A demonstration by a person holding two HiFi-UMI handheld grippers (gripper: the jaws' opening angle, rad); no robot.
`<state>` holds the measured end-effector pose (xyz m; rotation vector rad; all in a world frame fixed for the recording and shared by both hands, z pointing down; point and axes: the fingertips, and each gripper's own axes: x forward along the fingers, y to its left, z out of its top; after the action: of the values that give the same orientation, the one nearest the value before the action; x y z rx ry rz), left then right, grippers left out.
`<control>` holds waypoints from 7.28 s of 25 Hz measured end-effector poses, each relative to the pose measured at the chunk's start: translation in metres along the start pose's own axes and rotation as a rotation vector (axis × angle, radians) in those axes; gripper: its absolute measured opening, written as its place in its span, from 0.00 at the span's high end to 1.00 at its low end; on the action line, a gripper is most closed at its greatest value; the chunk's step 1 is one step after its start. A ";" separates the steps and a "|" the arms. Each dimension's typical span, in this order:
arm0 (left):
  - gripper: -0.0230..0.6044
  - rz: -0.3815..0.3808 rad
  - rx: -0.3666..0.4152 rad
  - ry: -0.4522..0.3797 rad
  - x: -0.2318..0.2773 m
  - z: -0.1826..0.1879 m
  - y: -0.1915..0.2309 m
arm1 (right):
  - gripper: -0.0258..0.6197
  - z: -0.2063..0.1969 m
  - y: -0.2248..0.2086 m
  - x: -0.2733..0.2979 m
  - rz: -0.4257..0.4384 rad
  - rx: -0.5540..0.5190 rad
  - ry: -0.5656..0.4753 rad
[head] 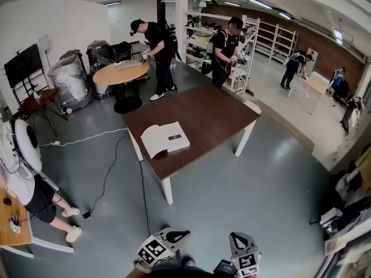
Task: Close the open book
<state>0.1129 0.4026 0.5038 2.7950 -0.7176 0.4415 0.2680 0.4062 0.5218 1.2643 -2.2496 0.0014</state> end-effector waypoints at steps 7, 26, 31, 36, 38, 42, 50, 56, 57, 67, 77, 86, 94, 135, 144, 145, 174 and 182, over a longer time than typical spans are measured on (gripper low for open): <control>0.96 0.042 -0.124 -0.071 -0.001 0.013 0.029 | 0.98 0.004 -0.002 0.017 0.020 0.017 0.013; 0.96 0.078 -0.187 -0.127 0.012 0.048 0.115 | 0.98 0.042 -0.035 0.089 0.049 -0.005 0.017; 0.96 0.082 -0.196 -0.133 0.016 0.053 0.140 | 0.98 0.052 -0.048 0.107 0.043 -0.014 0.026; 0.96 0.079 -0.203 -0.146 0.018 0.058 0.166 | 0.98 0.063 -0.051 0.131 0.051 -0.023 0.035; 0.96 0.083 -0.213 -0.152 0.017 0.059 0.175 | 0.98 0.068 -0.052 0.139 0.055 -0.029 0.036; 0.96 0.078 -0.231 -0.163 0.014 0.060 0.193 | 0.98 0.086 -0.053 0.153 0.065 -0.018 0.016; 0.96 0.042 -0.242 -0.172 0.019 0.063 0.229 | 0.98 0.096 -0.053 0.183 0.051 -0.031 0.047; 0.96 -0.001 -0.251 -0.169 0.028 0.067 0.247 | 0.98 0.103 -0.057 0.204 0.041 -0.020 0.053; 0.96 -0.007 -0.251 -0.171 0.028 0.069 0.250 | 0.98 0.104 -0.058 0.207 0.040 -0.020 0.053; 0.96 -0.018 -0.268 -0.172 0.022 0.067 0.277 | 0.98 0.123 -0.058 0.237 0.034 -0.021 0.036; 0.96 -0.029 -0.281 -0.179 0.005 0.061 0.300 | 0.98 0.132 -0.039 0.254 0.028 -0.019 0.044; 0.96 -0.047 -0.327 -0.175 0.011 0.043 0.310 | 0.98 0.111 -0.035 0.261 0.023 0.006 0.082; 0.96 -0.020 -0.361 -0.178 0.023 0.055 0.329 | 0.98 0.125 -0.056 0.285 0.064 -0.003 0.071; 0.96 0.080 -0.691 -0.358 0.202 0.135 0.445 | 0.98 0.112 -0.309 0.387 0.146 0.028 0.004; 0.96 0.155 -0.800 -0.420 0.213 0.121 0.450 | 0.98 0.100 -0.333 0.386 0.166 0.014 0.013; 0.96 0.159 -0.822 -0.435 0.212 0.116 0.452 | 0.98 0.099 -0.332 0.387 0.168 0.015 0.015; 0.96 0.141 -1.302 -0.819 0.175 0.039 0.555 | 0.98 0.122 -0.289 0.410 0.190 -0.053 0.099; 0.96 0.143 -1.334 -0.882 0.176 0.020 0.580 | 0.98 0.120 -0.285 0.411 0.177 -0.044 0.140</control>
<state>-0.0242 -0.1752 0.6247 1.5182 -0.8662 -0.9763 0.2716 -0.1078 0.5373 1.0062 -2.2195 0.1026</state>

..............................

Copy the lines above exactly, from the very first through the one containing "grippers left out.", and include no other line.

Exercise response:
A demonstration by a person holding two HiFi-UMI handheld grippers (gripper: the jaws' opening angle, rad); no robot.
`<state>` holds the measured end-effector pose (xyz m; rotation vector rad; all in a world frame fixed for the recording and shared by both hands, z pointing down; point and axes: the fingertips, and each gripper's own axes: x forward along the fingers, y to its left, z out of its top; after the action: of the values that give the same orientation, the one nearest the value before the action; x y z rx ry rz), left then right, grippers left out.

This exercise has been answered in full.